▸ **TO DO**: An exact transcription of the data below, complete and unaltered, is the expected answer.
== THE DATA
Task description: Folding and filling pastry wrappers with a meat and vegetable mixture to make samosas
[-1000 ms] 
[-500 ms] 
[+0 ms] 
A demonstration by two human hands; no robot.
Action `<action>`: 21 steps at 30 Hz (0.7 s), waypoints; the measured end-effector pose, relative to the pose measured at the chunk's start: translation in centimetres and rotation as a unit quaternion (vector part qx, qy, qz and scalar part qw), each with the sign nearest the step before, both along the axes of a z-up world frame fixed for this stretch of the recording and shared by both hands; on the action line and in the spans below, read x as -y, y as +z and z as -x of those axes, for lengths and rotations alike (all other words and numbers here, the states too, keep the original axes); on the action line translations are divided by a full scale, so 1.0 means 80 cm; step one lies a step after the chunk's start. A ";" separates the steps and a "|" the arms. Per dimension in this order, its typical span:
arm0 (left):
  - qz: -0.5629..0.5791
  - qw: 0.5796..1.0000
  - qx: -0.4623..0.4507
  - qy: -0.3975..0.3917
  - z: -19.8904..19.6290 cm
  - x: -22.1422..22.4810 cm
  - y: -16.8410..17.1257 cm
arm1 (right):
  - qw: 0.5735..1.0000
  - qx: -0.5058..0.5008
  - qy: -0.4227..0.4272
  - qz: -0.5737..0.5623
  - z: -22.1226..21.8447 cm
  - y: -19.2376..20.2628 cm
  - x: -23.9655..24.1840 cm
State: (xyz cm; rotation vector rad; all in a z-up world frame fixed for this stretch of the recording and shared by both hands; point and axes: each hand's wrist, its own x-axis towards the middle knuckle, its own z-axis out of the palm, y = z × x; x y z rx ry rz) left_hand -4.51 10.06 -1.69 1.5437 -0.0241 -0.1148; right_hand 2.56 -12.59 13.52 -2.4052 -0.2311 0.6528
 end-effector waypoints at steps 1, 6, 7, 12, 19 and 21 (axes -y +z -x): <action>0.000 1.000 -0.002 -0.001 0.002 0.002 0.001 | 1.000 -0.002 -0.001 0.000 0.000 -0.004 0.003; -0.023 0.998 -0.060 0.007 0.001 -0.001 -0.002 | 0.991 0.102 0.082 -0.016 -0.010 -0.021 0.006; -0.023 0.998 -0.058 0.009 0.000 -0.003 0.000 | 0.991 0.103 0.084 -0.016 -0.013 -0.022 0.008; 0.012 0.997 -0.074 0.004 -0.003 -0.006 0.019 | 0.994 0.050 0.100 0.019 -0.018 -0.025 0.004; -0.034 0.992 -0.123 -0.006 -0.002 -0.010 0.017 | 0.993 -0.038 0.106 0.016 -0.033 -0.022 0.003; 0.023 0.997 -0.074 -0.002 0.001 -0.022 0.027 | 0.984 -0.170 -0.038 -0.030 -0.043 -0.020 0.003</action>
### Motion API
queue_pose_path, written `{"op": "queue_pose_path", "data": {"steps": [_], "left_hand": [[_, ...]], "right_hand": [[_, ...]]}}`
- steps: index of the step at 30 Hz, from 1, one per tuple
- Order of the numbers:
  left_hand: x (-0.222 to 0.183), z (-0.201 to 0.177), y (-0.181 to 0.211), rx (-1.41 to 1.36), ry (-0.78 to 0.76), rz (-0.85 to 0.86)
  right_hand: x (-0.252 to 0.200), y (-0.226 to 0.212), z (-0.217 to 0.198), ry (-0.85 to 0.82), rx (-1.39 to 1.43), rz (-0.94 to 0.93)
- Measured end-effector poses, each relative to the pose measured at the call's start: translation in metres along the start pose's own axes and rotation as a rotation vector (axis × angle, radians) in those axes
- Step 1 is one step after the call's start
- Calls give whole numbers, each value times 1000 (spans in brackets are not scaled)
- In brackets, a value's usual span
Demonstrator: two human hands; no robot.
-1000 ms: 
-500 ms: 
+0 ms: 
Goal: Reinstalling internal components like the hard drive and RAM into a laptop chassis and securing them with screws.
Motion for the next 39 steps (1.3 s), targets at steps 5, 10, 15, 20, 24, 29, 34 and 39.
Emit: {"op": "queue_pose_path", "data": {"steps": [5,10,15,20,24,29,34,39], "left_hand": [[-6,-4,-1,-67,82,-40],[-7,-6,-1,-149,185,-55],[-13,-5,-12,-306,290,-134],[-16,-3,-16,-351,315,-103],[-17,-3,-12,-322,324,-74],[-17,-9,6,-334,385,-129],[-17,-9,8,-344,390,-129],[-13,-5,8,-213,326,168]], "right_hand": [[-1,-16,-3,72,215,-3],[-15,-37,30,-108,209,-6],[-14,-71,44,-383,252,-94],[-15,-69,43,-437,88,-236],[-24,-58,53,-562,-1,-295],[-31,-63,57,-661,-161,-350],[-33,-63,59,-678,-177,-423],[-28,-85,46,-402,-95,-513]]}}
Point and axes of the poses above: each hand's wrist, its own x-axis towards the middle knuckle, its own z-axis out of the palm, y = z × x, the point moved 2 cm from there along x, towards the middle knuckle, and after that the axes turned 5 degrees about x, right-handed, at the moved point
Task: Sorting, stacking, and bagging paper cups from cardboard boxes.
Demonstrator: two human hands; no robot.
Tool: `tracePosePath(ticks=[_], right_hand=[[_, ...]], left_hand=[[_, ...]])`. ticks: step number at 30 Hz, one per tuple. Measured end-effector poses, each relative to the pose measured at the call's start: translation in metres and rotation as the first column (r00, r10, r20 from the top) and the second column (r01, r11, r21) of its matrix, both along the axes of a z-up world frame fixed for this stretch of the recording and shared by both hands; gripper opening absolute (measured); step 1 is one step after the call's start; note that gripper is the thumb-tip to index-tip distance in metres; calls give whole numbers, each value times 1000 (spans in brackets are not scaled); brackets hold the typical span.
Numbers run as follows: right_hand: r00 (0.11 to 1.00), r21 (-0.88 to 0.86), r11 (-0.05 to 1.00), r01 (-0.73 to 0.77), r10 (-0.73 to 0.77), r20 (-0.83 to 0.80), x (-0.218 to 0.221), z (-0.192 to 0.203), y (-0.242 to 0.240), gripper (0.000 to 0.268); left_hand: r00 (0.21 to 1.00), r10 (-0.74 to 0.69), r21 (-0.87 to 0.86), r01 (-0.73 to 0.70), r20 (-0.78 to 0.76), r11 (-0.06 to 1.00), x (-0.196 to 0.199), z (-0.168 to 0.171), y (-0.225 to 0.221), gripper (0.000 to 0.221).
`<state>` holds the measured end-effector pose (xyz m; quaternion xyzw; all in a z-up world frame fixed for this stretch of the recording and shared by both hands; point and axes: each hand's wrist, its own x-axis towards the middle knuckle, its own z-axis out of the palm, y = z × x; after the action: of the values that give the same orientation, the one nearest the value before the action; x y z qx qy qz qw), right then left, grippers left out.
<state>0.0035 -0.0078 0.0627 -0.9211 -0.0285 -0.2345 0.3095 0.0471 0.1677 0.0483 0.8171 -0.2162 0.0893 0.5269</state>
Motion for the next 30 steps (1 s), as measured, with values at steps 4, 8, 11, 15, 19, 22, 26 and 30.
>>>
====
▸ **TASK ANSWER**:
Task description: Folding and filling pastry wrappers with a meat and vegetable mixture to make samosas
[-1000 ms] 
[-500 ms] 
[+0 ms] 
A demonstration by two human hands; no robot.
Action `<action>`: 21 steps at 30 Hz (0.7 s), waypoints; the measured end-effector pose, relative to the pose measured at the chunk's start: translation in centimetres and rotation as a unit quaternion (vector part qx, qy, qz and scalar part qw), each with the sign nearest the step before, both along the axes of a z-up world frame fixed for this stretch of the recording and shared by both hands; on the action line and in the spans below, read x as -y, y as +z and z as -x of those axes, for lengths and rotations alike (all other words and numbers here, the states too, keep the original axes); on the action line translations are divided by a full scale, so 1.0 means 80 cm; step one lies a step after the chunk's start. A ";" separates the steps and a "|" the arms. Per dimension in this order, its typical span:
arm0 (left):
  - qz: -0.5629..0.5791
  - qw: 0.5796..1.0000
  - qx: -0.4623..0.4507
  - qy: -0.3975..0.3917
  - z: -19.8904..19.6290 cm
  - x: -22.1422..22.4810 cm
  - y: -16.8410..17.1257 cm
arm1 (right):
  - qw: 0.5735..1.0000
  - qx: -0.5058..0.5008
  - qy: -0.4227..0.4272
  - qz: -0.5737..0.5623
  - z: -22.1226..21.8447 cm
  - y: -19.2376..20.2628 cm
  - x: -23.9655..24.1840 cm
State: (xyz cm; rotation vector rad; all in a z-up world frame fixed for this stretch of the recording and shared by both hands; point and axes: each hand's wrist, its own x-axis towards the middle knuckle, its own z-axis out of the palm, y = z × x; x y z rx ry rz) left_hand -4.51 10.06 -1.69 1.5437 -0.0241 -0.1148; right_hand 2.56 -12.59 13.52 -2.4052 -0.2311 0.6528
 end-effector waypoints at steps 1, 6, 7, 12, 19 and 21 (axes -y +z -x): <action>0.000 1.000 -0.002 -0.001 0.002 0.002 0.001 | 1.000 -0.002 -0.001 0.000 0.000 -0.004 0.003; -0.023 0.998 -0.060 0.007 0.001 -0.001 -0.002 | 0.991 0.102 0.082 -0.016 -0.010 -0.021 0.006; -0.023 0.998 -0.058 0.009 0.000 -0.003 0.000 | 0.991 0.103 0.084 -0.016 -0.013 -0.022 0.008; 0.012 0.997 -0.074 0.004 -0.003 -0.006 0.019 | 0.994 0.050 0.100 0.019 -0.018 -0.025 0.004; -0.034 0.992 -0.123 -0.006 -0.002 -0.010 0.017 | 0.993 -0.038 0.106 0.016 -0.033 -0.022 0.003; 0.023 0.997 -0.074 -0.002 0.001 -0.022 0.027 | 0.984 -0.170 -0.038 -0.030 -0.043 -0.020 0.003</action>
### Motion API
queue_pose_path, written `{"op": "queue_pose_path", "data": {"steps": [_], "left_hand": [[_, ...]], "right_hand": [[_, ...]]}}`
- steps: index of the step at 30 Hz, from 1, one per tuple
- Order of the numbers:
  left_hand: x (-0.222 to 0.183), z (-0.201 to 0.177), y (-0.181 to 0.211), rx (-1.41 to 1.36), ry (-0.78 to 0.76), rz (-0.85 to 0.86)
  right_hand: x (-0.252 to 0.200), y (-0.226 to 0.212), z (-0.217 to 0.198), ry (-0.85 to 0.82), rx (-1.39 to 1.43), rz (-0.94 to 0.93)
- Measured end-effector poses, each relative to the pose measured at the call's start: translation in metres along the start pose's own axes and rotation as a rotation vector (axis × angle, radians) in those axes
- Step 1 is one step after the call's start
- Calls give whole numbers, each value times 1000 (spans in brackets are not scaled)
- In brackets, a value's usual span
Demonstrator: two human hands; no robot.
-1000 ms: 
-500 ms: 
+0 ms: 
Goal: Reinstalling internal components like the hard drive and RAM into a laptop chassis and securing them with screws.
Motion for the next 39 steps (1.3 s), targets at steps 5, 10, 15, 20, 24, 29, 34 and 39.
Emit: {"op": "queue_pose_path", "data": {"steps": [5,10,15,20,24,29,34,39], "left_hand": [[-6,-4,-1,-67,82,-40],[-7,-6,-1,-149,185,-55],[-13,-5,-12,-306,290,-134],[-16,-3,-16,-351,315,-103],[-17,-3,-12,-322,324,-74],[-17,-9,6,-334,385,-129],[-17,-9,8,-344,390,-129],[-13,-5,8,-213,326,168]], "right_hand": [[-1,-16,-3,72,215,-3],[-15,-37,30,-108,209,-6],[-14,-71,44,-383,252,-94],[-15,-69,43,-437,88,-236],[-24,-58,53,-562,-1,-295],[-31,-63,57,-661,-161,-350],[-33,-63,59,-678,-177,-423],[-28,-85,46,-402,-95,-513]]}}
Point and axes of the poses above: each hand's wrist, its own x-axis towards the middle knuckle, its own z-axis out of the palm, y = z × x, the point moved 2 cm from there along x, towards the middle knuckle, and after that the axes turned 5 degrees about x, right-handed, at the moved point
Task: Sorting, stacking, and bagging paper cups from cardboard boxes.
Demonstrator: two human hands; no robot.
Tool: `tracePosePath(ticks=[_], right_hand=[[_, ...]], left_hand=[[_, ...]])`. ticks: step number at 30 Hz, one per tuple. Measured end-effector poses, each relative to the pose measured at the call's start: translation in metres and rotation as the first column (r00, r10, r20 from the top) and the second column (r01, r11, r21) of its matrix, both along the axes of a z-up world frame fixed for this stretch of the recording and shared by both hands; gripper opening absolute (measured); step 1 is one step after the call's start; note that gripper is the thumb-tip to index-tip distance in metres; calls give whole numbers, each value times 1000 (spans in brackets are not scaled); brackets hold the typical span.
Numbers run as follows: right_hand: r00 (0.11 to 1.00), r21 (-0.88 to 0.86), r11 (-0.05 to 1.00), r01 (-0.73 to 0.77), r10 (-0.73 to 0.77), r20 (-0.83 to 0.80), x (-0.218 to 0.221), z (-0.192 to 0.203), y (-0.242 to 0.240), gripper (0.000 to 0.268); left_hand: r00 (0.21 to 1.00), r10 (-0.74 to 0.69), r21 (-0.87 to 0.86), r01 (-0.73 to 0.70), r20 (-0.78 to 0.76), r11 (-0.06 to 1.00), x (-0.196 to 0.199), z (-0.168 to 0.171), y (-0.225 to 0.221), gripper (0.000 to 0.221).
`<state>` holds the measured end-effector pose (xyz m; quaternion xyzw; all in a z-up world frame fixed for this stretch of the recording and shared by both hands; point and axes: each hand's wrist, its own x-axis towards the middle knuckle, its own z-axis out of the palm, y = z × x; after the action: of the values that give the same orientation, the one nearest the value before the action; x y z qx qy qz qw), right then left, grippers left out.
<state>0.0035 -0.0078 0.0627 -0.9211 -0.0285 -0.2345 0.3095 0.0471 0.1677 0.0483 0.8171 -0.2162 0.0893 0.5269</state>
Motion for the next 30 steps (1 s), as measured, with values at steps 4, 8, 11, 15, 19, 22, 26 and 30.
>>>

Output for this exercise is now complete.